Door
Monica Wesseling
Natuurjournalist
Geplaatst op 21 september 2021
Oisterwijk Oisterwijk, met uw wonderschone vennen
Groen omzoomd door het mos
in de rust van het bosch
Overschaduwd door loof van de dennen
Hij had natuurlijk gelijk, deze lyrische schrijver. Gelijk, maar vergat wel het allerbelangrijkste: de vogels! Want vogelrijk zijn ze, de Oisterwijkse bossen en vennen. Van dodaars tot zwarte specht en van vink tot ijsvogel; allemaal voelen zich hier prima thuis.

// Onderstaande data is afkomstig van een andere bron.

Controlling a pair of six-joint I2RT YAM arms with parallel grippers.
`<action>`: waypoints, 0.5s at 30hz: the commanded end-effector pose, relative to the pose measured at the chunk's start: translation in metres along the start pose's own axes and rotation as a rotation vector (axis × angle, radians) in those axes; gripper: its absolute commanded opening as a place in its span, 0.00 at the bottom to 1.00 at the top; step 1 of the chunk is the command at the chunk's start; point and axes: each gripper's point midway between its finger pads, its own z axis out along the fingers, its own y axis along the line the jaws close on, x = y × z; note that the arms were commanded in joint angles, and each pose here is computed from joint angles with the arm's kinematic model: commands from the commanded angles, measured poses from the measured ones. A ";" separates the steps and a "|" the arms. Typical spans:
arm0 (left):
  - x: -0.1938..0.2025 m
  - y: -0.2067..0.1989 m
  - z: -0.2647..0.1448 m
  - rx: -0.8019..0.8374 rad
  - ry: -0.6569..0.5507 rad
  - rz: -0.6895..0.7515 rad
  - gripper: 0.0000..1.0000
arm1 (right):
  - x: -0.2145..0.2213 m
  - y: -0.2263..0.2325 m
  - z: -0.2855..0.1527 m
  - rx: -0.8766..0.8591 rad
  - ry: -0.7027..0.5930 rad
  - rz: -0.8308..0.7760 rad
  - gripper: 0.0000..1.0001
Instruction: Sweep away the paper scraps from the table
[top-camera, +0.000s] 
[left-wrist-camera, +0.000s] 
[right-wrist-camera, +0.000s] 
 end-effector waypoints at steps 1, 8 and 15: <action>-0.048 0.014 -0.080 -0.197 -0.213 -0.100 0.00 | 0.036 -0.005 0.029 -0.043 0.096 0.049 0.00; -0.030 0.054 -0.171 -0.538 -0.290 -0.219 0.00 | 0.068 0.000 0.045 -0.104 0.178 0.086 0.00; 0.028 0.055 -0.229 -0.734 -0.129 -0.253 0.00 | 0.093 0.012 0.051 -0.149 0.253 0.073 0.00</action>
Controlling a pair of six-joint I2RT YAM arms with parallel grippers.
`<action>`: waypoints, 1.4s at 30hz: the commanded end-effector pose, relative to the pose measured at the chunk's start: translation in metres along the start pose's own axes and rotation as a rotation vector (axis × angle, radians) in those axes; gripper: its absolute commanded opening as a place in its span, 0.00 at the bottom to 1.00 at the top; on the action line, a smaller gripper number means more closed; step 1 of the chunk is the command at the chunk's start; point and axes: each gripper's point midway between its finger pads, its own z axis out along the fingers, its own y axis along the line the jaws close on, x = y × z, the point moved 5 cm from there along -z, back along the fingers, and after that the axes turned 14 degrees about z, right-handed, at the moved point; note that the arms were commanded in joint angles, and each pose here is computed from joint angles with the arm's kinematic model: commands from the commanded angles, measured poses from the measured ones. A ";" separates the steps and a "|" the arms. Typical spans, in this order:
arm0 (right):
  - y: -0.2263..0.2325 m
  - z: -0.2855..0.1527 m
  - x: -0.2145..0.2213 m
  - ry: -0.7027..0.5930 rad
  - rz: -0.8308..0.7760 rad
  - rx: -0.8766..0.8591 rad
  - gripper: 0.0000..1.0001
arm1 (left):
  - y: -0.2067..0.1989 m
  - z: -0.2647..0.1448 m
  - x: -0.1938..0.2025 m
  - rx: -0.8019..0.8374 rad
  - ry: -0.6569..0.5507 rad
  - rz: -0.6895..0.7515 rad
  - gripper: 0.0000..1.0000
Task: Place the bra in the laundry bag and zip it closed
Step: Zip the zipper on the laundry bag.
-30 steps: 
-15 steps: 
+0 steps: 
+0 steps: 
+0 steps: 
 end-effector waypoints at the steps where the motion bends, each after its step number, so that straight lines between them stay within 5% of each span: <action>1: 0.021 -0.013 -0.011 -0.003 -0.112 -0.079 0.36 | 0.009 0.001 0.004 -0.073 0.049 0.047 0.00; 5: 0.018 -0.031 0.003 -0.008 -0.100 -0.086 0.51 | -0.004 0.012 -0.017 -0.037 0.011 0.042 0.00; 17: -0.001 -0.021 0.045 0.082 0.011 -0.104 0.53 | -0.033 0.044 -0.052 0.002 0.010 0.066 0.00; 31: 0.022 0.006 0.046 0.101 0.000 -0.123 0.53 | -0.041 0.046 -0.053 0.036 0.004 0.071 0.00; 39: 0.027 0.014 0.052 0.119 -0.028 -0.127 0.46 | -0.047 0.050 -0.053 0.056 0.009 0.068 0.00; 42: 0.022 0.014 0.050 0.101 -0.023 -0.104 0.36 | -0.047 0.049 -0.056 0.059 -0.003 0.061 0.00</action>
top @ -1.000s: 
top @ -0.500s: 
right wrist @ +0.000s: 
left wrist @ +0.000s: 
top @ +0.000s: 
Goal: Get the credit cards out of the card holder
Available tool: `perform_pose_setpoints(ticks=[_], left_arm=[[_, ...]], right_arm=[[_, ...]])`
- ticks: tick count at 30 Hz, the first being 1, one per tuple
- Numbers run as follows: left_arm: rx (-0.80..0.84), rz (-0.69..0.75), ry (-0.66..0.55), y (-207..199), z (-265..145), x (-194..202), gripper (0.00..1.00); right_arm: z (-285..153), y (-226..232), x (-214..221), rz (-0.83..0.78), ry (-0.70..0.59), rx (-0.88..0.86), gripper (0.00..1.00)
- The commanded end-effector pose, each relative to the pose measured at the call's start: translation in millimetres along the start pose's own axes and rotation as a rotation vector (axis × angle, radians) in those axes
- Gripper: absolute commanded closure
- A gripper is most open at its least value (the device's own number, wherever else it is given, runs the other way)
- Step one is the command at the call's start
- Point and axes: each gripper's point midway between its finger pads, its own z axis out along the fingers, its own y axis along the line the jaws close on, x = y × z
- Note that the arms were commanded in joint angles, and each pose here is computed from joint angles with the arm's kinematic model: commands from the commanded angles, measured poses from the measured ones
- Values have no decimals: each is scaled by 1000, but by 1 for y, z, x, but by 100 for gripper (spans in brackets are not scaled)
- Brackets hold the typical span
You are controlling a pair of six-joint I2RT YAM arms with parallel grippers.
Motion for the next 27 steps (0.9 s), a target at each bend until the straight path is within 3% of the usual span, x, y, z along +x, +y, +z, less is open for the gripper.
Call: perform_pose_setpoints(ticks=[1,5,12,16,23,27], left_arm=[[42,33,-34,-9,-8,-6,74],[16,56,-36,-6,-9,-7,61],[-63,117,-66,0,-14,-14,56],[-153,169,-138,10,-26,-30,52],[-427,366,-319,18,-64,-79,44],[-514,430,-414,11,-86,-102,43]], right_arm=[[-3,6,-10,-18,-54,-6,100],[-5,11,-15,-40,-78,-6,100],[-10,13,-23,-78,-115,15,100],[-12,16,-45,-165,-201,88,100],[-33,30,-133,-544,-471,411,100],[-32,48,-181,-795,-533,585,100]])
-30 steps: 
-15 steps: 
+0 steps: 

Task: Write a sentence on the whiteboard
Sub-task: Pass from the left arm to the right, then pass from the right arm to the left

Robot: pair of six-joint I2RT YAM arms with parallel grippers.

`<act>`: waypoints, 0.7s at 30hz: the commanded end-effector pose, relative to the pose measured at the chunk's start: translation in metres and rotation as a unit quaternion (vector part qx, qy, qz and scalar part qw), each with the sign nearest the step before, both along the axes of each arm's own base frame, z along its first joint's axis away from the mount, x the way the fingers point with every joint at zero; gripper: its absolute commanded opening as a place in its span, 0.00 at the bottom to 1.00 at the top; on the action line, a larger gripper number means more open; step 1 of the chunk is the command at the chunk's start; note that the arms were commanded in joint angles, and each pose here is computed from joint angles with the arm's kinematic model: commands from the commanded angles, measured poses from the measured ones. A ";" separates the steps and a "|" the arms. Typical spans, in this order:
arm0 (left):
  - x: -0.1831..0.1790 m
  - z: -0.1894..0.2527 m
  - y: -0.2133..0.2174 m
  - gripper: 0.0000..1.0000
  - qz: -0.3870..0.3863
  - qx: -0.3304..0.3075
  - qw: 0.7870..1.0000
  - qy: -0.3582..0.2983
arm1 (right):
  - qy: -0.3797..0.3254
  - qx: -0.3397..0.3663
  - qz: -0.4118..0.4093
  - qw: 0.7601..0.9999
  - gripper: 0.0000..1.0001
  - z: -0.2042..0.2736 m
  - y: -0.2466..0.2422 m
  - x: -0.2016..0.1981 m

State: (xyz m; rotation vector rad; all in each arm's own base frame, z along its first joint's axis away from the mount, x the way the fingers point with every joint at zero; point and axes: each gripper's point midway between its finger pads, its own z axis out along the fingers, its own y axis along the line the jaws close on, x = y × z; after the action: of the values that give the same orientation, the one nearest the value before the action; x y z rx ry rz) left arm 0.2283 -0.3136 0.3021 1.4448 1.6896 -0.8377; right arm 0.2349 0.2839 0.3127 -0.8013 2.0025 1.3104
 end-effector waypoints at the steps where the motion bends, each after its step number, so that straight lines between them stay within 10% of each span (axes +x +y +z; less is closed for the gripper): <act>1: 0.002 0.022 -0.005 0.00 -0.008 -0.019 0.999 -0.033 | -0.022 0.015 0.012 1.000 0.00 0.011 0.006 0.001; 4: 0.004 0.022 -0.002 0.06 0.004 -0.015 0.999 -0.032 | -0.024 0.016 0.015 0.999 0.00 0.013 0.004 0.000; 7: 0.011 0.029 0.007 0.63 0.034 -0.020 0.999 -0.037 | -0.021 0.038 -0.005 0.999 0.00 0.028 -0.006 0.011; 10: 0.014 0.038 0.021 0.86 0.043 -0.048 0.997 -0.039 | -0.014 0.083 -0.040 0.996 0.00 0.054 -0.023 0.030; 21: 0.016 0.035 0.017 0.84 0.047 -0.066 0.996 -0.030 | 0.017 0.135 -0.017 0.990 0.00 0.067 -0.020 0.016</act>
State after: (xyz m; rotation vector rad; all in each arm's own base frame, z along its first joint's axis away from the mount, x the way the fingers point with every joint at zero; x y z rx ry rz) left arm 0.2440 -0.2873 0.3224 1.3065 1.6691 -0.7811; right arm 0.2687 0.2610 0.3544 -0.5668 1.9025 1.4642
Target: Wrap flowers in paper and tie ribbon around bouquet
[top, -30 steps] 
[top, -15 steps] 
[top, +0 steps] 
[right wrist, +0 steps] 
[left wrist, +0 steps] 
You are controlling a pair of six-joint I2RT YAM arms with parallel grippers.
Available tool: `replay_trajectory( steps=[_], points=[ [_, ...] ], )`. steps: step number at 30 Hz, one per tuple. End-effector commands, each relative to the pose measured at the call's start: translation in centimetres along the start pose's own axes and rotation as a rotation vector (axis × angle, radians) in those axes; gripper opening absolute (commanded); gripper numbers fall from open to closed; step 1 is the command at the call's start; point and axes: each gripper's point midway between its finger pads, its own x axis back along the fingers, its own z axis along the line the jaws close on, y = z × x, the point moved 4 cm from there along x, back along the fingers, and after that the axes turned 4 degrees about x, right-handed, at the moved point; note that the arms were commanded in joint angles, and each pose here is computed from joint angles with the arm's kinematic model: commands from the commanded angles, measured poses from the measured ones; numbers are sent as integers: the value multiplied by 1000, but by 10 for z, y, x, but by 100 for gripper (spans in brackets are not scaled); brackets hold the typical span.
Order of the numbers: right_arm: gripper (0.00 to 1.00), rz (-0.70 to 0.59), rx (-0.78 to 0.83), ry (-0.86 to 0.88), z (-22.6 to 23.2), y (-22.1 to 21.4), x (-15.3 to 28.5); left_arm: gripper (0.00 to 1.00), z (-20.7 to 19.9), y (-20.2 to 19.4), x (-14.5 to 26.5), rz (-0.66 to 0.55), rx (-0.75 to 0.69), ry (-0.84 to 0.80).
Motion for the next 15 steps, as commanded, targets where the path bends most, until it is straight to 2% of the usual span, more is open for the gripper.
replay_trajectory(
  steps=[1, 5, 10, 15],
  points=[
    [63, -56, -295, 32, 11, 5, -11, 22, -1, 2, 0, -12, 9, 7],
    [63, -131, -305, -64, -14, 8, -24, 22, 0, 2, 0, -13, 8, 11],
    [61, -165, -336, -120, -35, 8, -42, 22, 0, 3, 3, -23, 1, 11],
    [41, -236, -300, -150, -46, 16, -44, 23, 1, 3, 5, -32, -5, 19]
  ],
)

De Oisterwijkse bossen en vennen zijn al sinds 1914 beschermd natuurgebied. De bomen hebben daardoor de kans gekregen oud te worden en deels om te vallen. Bovendien zijn in de loop van de decennia tussen de oorspronkelijke dennen tal van loofbomen geplant en spontaan ontsproten. En ja, zo’n oud, gemengd bos trekt natuurlijk een keur aan vogels. Mezen in alle soorten en maten zoeken naarstig naar voedsel, roodborsten verdedigen luidkeels hun hoogstpersoonlijke voedselterritorium en zwartkop en tjiftjaf ‘pruttelen’ wat voor zich uit. De aanwezige goudvink en boompieper zijn wellicht voor de oudere vogelliefhebber wat moeilijker te horen, maar de boomklever zeker wel.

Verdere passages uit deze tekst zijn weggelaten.